ASAPQuery: Speed up Grafana dashboards by 100x

Refresh latencies of Grafana dashboards are dependent on how quickly the underlying system (like Prometheus or Clickhouse) can answer queries. Naturally, as these systems ingest and query more data, dashboard refreshes become slower. While one could scale out the underlying systems to speed up queries, this increases the Total Cost of Ownership (TCO).

In this lightning talk, Milind Srivastava, a PhD student at Carnegie Mellon University, proposes a new way to compute observability queries that doesn't force you to choose between low TCO and low latency.
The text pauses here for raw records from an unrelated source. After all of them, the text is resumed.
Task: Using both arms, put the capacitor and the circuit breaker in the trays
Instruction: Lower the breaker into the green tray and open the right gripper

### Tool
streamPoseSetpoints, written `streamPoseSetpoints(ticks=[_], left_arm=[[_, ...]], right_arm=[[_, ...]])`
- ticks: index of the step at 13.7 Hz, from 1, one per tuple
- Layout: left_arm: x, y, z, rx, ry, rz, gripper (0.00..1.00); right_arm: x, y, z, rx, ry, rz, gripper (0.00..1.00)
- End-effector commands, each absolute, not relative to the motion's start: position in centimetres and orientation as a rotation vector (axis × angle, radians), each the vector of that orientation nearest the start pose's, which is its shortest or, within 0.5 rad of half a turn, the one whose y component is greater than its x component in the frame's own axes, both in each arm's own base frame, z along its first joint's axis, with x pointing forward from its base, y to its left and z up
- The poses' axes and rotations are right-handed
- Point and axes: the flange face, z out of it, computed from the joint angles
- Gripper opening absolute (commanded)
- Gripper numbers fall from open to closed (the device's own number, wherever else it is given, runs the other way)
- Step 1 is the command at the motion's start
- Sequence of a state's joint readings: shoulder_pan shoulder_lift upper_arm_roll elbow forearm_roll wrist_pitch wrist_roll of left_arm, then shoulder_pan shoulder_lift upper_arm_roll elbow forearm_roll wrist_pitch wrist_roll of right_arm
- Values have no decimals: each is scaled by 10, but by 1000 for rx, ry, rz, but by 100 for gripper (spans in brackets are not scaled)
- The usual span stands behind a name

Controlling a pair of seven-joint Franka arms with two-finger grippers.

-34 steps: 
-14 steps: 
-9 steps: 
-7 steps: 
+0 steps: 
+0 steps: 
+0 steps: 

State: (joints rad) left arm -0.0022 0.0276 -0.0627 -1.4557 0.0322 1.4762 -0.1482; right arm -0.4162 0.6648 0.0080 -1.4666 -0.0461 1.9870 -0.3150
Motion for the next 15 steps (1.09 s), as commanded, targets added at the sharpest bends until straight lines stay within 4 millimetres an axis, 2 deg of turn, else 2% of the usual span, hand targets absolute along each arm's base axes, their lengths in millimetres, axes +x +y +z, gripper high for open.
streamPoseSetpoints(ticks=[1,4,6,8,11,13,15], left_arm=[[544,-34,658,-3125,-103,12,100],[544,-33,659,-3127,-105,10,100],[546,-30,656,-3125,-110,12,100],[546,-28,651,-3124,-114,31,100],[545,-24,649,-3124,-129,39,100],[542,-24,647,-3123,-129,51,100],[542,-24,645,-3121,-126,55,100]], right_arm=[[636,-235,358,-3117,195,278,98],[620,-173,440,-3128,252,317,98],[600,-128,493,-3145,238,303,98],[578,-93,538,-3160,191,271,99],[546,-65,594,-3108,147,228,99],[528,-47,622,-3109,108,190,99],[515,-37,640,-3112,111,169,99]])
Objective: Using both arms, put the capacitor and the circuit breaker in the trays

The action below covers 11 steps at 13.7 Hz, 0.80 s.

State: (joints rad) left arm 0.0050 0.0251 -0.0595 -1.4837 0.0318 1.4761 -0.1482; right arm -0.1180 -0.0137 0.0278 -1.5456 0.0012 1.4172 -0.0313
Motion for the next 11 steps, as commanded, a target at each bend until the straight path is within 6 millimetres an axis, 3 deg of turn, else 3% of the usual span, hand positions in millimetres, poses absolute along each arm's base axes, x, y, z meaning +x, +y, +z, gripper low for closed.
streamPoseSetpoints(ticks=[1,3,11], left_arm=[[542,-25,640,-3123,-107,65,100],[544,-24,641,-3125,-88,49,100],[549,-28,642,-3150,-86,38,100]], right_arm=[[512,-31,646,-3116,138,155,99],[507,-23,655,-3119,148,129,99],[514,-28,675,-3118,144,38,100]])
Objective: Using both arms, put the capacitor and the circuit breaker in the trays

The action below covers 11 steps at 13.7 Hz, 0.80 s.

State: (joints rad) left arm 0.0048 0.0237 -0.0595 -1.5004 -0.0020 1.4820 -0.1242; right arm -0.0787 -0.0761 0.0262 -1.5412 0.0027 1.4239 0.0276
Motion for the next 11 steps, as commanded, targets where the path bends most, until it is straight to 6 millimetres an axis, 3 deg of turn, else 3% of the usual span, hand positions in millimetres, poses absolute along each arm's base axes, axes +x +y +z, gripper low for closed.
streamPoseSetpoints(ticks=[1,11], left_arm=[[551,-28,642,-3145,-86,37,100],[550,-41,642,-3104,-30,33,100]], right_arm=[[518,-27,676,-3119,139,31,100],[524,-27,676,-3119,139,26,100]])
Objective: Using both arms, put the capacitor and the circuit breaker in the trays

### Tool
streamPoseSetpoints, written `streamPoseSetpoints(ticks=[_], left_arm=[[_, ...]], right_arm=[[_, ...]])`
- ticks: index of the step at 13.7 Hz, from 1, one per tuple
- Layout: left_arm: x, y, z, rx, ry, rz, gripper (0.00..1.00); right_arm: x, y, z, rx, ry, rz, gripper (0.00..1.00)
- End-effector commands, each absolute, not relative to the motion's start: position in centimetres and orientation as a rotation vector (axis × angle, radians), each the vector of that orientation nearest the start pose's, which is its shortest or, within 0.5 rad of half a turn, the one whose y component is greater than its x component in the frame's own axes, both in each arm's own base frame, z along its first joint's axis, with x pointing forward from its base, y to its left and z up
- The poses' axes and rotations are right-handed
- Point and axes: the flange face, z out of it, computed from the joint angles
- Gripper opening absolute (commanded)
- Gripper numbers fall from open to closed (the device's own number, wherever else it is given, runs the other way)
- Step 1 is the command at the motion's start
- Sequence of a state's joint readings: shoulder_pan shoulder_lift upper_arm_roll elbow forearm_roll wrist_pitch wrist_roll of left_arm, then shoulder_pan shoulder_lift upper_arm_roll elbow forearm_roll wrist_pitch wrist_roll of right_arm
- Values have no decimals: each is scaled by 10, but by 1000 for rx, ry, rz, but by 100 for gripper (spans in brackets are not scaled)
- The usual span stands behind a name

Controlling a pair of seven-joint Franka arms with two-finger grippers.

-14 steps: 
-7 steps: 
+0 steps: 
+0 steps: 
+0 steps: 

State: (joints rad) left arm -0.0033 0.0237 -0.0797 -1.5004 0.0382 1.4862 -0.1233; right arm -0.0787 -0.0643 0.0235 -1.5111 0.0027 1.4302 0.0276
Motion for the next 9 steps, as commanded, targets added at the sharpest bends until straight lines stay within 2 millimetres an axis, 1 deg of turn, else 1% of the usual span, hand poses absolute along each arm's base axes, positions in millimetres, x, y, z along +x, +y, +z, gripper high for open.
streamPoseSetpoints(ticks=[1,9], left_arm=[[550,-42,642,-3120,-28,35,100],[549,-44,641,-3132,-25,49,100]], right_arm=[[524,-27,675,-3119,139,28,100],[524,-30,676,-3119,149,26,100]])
Instead of traditional queries that are executed on raw data, queries can be executed on "semantic-preserving summaries" that use orders of magnitude lower memory and CPU resources, compared to executing on raw data. Milind is releasing an open source system that speeds up Grafana query latencies by 100x using this method. See a live demo of ASAPQuery, which is built to be backwards-compatible with an existing observability deployment and can be deployed in a drop-in manner between Grafana and the underlying system (like Prometheus or Clickhouse).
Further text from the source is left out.